8 Eureka optimization techniques to increase efficiency by 100 times

8 Eureka optimization techniques to increase efficiency by 100 times

1. Eureka's self-protection

After the service is registered in Eureka. By default, Eureka sends a heartbeat every 30s (default). If Eureka does not receive a heartbeat for a period of time (default 90s), the service will be removed. But sometimes the service is normal, but the heartbeat is not sent to Eureka due to abnormal network jitter. If Eureka removes the service at this time, when the network returns to normal, the service will not re-register with Eureka (the service will only register with Eureka when it starts. ). The service is not accessible through Eureka.

In order to prevent this kind of manslaughter, Eureka provides a self-protection mechanism: Eureka will trigger if the number of heartbeats received from the server within 15 minutes is less than the total number of heartbeats that Eureka should have received * the self-protection threshold (default 0.85). This mechanism is turned on by default. Exit the self-protection after the network is restored.

The overall idea is: I would rather keep the unhealthy, than blindly write off any healthy services.

For example, if we have 10 servers, under normal circumstances, 10 * (2 * 15) = 300 heartbeats (every 30 seconds) should be sent to Eureka in 15 minutes, but the heartbeat received by Eureka is less than 300 * 0.85 = 255. Trigger self-protection. There are two possibilities to not send a heartbeat.

  1. Eureka did not receive the heartbeat of the service due to reasons such as service failure or internet. Continue to send heartbeats after the network is restored.
  2. The service hung up and it was too late to go offline. When will it be removed from the registration list? It is to wait for those services that are really protected due to abnormal network jitter to resend their heartbeats.
  • Then when to open self-protection and when not to open it?
  1. Personally, I will think a little bit, and I will start to protect the ones with more services, and the ones with less services will not.

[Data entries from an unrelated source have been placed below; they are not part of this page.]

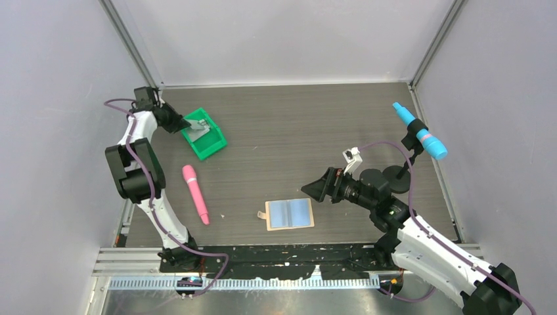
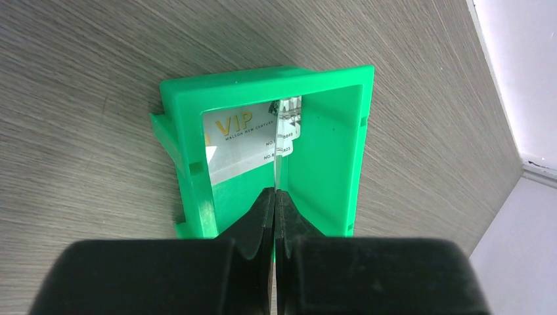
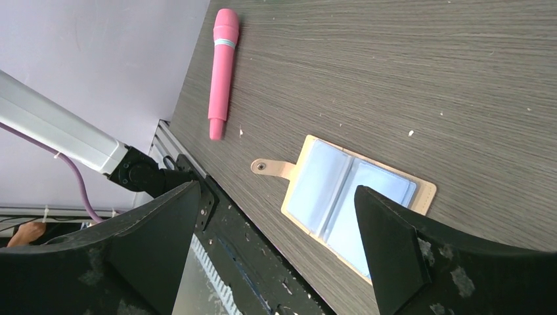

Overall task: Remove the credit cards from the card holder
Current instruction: Place the credit card in the storage box, then remove the credit card from the card holder.

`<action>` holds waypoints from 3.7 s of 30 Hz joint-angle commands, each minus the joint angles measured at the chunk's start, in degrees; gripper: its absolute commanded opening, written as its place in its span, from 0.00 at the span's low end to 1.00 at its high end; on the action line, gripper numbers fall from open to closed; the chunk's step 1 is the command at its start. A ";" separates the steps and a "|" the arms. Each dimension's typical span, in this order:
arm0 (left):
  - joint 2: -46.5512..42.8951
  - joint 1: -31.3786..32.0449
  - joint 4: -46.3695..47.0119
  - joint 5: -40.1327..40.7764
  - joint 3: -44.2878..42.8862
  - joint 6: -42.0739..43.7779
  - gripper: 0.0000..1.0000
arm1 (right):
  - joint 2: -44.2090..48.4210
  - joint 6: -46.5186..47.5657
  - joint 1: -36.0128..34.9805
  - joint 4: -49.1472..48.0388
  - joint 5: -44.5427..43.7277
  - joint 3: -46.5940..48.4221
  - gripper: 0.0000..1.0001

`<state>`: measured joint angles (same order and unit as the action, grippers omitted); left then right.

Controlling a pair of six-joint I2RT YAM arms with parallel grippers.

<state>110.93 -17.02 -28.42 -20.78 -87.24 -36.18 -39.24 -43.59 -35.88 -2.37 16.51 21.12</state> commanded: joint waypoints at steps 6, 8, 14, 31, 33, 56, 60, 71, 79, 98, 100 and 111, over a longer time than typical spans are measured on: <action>0.99 -0.36 0.76 0.91 -3.31 0.92 0.10 | -1.41 0.83 0.25 -2.38 -0.38 2.61 0.95; 1.19 -0.43 0.09 1.15 -3.77 1.01 0.12 | -1.50 0.73 0.36 -2.38 -0.22 2.61 0.95; 1.18 -0.30 -0.30 1.04 -4.29 0.49 0.22 | -0.95 0.76 0.45 -1.93 0.09 2.42 0.95; -3.37 -0.30 -3.78 2.16 -5.82 -1.86 0.31 | -1.13 2.72 0.72 9.26 -5.04 6.93 0.95; -4.65 -0.27 -5.04 3.01 -6.09 -2.12 0.33 | -1.13 2.86 0.72 9.45 -4.44 7.37 0.95; -36.18 27.65 -3.66 -0.05 28.15 2.76 0.38 | -0.01 3.63 0.72 15.16 -1.40 2.71 0.87; -42.65 33.76 -0.86 -1.12 36.46 1.03 0.40 | 0.33 2.66 0.60 15.16 -2.15 1.12 0.86; -49.77 51.51 16.21 1.32 55.20 -9.34 0.44 | 2.05 -0.22 -0.07 15.05 -4.52 -0.59 0.86; -48.12 55.72 15.61 7.04 57.05 -9.05 0.44 | 4.77 -0.98 -0.96 16.29 -6.18 -1.48 0.87; -43.20 60.50 19.34 10.10 58.66 -10.19 0.38 | -1.49 -3.74 -7.82 12.77 -9.36 2.44 0.85; -42.48 61.33 20.14 10.73 58.70 -10.66 0.36 | -3.07 -4.15 -9.48 11.88 -10.50 2.86 0.85; -44.34 64.11 24.37 9.00 60.22 -14.52 0.00 | -15.95 -4.77 -18.93 7.56 -18.24 7.55 0.85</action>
<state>68.95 46.54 -8.67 -10.79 -28.45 -48.66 -51.83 -48.14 -52.25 9.13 4.03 24.27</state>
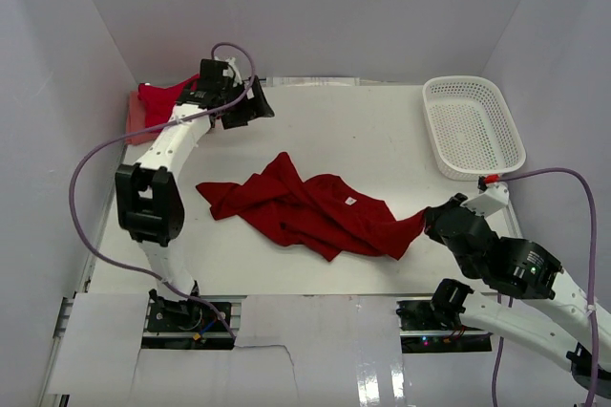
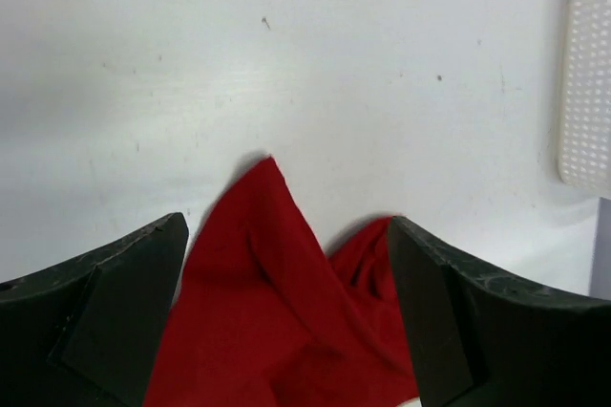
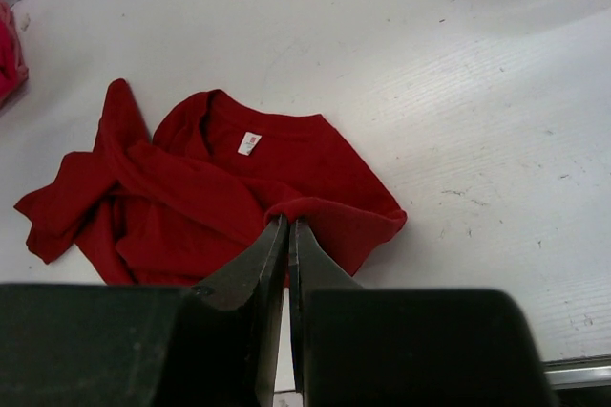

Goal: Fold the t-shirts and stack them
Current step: Flatten out the tshirt

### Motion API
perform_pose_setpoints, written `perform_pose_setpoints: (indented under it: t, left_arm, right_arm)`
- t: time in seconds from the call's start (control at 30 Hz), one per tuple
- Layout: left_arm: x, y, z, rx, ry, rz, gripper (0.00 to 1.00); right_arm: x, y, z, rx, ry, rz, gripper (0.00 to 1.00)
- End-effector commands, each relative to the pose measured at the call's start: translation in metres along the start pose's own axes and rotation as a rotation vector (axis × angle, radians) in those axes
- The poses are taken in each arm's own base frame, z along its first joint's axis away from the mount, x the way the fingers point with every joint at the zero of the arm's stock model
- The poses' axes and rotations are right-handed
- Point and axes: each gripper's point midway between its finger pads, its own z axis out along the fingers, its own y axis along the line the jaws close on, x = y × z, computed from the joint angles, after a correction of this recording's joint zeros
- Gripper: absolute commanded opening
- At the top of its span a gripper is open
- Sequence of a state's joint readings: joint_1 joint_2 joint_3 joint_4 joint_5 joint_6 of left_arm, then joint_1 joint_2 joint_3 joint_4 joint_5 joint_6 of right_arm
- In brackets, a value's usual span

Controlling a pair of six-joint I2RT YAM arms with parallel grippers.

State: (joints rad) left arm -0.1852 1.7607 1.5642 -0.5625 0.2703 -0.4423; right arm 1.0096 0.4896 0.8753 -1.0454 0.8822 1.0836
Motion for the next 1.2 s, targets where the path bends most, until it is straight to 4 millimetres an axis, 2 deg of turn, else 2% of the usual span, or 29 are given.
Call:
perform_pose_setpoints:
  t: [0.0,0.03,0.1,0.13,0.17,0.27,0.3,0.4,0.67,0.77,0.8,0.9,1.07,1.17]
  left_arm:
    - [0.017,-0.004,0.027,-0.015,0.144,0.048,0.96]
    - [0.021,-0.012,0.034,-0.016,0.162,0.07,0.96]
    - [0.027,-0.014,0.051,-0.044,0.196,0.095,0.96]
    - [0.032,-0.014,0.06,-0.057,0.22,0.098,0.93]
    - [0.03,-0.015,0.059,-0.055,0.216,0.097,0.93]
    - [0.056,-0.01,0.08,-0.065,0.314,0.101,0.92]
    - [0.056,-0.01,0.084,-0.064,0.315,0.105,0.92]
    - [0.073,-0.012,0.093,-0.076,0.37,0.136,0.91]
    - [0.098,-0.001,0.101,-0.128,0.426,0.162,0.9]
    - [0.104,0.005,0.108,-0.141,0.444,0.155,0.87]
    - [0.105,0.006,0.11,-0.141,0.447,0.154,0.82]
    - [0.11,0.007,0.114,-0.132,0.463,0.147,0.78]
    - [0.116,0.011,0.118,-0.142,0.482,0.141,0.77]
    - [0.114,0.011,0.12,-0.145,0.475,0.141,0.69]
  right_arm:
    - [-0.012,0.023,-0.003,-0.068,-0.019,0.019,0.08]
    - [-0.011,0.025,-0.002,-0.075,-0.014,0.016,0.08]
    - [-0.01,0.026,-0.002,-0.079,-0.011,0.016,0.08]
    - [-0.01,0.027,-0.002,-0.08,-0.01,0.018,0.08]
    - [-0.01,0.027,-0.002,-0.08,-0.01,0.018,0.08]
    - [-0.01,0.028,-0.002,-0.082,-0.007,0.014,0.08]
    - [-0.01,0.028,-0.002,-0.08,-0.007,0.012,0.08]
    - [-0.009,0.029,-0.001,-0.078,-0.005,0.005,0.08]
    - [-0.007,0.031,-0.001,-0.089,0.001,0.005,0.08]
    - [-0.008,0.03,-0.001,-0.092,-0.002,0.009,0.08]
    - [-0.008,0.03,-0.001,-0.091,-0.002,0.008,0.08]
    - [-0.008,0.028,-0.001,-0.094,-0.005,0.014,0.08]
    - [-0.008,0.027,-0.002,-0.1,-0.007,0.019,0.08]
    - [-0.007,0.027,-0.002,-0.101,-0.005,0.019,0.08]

Because more than 15% of the services do not receive a heartbeat, network problems are more likely. However, the service is less than 15% without heartbeat, and the service is more likely to be suspended. If the suspended service is protected, an error will be returned to the client 2. Of course, in order to ensure the robustness and stability of the online system, it can be under any circumstances Turn on self-protection.

The self-protection configuration is as follows:

      enable-self-preservation: true
      renewal-percent-threshold: 0.85

2. Fast offline

Eureka Server will create a scheduled task when it starts, and at regular intervals (60 seconds by default), services that have not renewed over time (90 seconds by default) are removed from the current service list. We can set the time interval of scheduled tasks to be shorter to achieve quick offline. Prevent unavailable services from being pulled.

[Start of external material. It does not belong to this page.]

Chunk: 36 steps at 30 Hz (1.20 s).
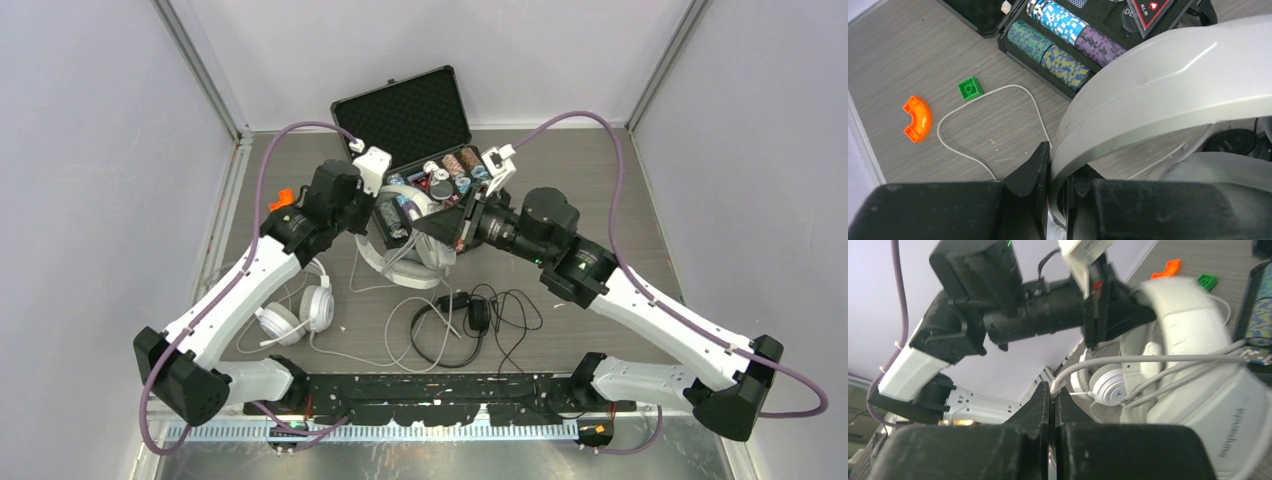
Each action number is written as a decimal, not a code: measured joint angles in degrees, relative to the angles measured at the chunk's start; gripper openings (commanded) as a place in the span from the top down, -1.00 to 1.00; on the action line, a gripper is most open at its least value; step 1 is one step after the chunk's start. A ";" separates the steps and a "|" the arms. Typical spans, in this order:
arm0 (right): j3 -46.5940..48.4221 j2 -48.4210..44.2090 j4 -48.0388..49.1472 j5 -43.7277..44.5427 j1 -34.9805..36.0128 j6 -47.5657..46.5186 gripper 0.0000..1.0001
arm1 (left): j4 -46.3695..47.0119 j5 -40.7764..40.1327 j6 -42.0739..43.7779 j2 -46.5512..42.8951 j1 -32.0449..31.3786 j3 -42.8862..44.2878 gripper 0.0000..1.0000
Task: Wrap the headphones
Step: Wrap the headphones cable around the headphones.
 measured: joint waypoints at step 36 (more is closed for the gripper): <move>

     eviction-interval-timer-in-ms: 3000//3s

3. Cache optimization

In order to avoid concurrent conflicts caused by reading and writing memory data structures at the same time, Eureka Server adopts a 3-level cache mechanism to further improve the response speed of service requests. The steps to pull the registration form are:

  1. First check the cached registry from ReadOnlyCacheMap.
  2. If not, find the registry cached in ReadWriteCacheMap.
  3. If not, get the actual registry data from memory.

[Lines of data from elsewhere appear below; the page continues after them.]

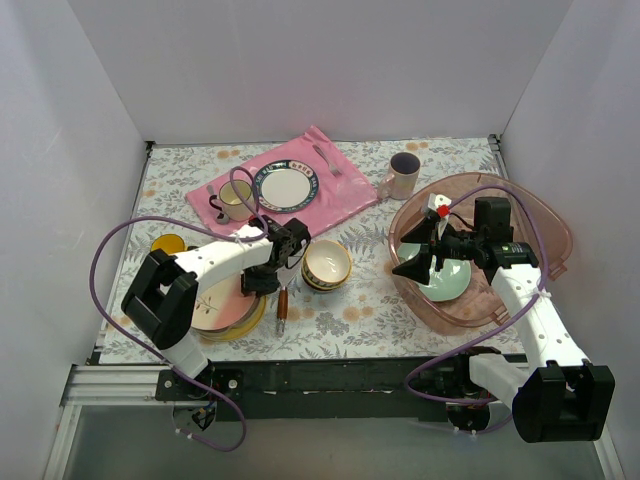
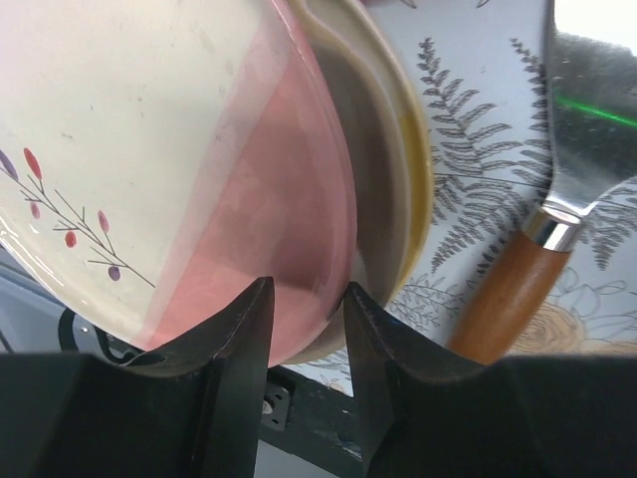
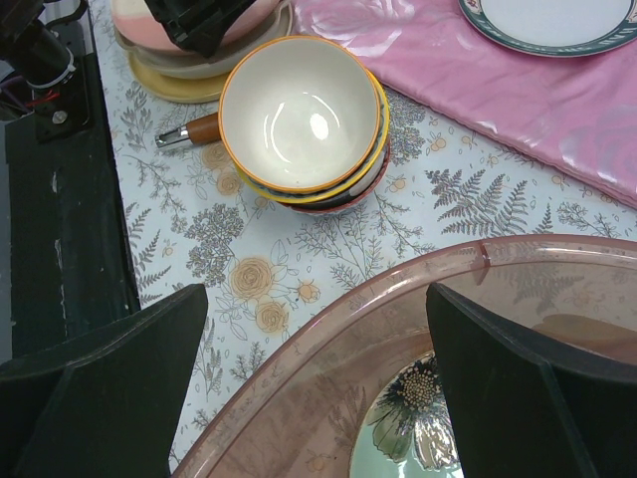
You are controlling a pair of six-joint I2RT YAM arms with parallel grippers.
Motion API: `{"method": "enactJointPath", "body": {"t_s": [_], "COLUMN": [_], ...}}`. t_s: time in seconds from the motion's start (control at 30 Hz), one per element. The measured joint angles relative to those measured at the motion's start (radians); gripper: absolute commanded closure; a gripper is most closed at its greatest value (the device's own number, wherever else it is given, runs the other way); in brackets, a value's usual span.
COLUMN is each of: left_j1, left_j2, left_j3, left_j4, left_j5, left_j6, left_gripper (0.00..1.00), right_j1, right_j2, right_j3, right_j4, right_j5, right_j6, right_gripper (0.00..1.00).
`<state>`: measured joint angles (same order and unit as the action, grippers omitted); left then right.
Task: Place the mixed dishes into the plastic bin
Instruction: Pick up the plate at the center of the board.
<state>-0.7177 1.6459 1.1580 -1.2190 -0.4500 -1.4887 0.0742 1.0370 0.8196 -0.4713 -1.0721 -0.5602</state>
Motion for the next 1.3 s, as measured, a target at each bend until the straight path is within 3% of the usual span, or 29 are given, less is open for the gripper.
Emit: {"method": "enactJointPath", "body": {"t_s": [0.3, 0.83, 0.87, 0.9, 1.1, 1.3], "left_j1": [-0.01, -0.055, -0.056, -0.057, -0.065, -0.07], "left_j2": [0.013, 0.023, 0.025, 0.029, 0.042, 0.049], "left_j3": [-0.049, -0.083, -0.083, -0.083, -0.083, -0.082], "left_j4": [-0.009, 0.0, 0.0, 0.0, -0.028, -0.069], "left_j5": [-0.049, -0.167, -0.173, -0.179, -0.243, -0.273], "left_j6": [0.011, -0.016, -0.018, -0.019, -0.009, -0.018], "left_gripper": [0.6, 0.62, 0.64, 0.72, 0.89, 0.94], "right_j1": [0.0, 0.0, 0.0, 0.0, 0.0, 0.0], "right_j2": [0.0, 0.0, 0.0, 0.0, 0.0, 0.0], "right_j3": [0.0, 0.0, 0.0, 0.0, 0.0, 0.0], "right_j4": [0.0, -0.001, -0.001, -0.001, -0.001, -0.001], "right_j5": [0.0, 0.0, 0.0, 0.0, 0.0, 0.0], "right_j6": [-0.005, -0.016, -0.016, -0.016, -0.016, -0.017], "right_gripper": [0.02, 0.01, 0.01, 0.01, 0.01, 0.01]}}
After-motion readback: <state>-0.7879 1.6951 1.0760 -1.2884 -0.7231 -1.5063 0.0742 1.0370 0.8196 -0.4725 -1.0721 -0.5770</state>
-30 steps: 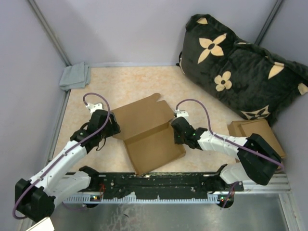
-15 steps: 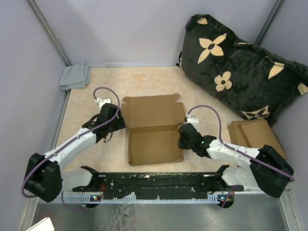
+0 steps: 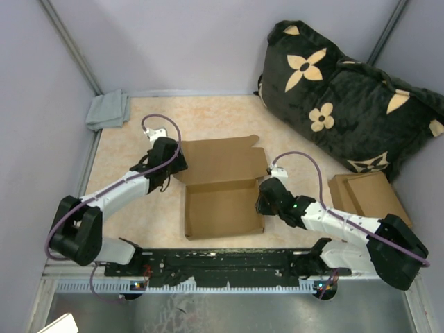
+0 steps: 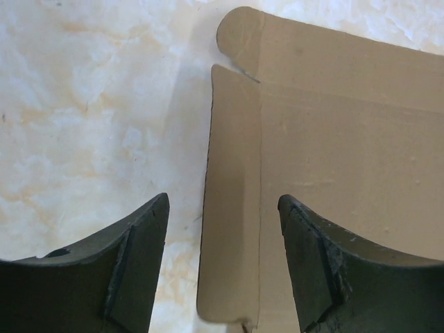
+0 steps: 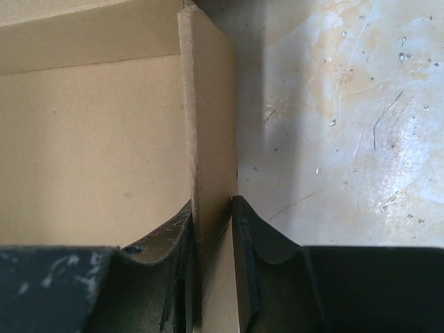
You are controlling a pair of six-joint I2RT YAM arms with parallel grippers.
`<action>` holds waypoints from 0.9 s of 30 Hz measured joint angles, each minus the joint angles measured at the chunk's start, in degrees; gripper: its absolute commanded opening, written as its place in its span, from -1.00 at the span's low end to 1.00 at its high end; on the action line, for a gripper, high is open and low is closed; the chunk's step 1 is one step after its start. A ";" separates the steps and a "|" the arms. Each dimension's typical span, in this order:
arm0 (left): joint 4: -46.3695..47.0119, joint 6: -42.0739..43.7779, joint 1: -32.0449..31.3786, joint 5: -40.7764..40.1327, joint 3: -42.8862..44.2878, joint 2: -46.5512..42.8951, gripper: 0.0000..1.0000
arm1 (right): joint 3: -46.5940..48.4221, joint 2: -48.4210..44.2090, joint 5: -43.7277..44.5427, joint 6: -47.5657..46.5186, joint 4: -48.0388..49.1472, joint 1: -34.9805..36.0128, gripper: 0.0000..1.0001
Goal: Fold the paper box
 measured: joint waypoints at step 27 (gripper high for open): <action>11.02 3.06 0.39 5.92 1.11 8.26 -1.00 | 20.02 -0.48 -7.82 -12.66 -14.23 -10.64 0.41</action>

When the registry changes, update the registry data and the data cached in the ReadWriteCacheMap first, and update the data in the ReadWriteCacheMap to ReadOnlyCacheMap after 30s by default. To increase the speed at which services are discovered. We can make some settings.

  1. When the service is pulled, it is not checked from the ReadOnlyCacheMap, but directly from the ReadWriteCacheMap.
	use-read-only-response-cache: false//ReadOnlyCacheMap 
  1. Shorten the time interval between ReadWriteCacheMap and ReadOnlyCacheMap synchronization, the default is 30 seconds, we can optimize to 3 seconds, this depends on our own situation.
	response-cache-update-interval-ms: 3000

When looking at the source code here, I found a problem with the code:

if (shouldUseReadOnlyResponseCache) {
                    new Date(((System.currentTimeMillis()/responseCacheUpdateIntervalMs) * responseCacheUpdateIntervalMs)
                            + responseCacheUpdateIntervalMs),

Why is System.currentTimeMillis() divided by responseCacheUpdateIntervalMs and then multiplied by responseCacheUpdateIntervalMs, isn't this still the original System.currentTimeMillis()?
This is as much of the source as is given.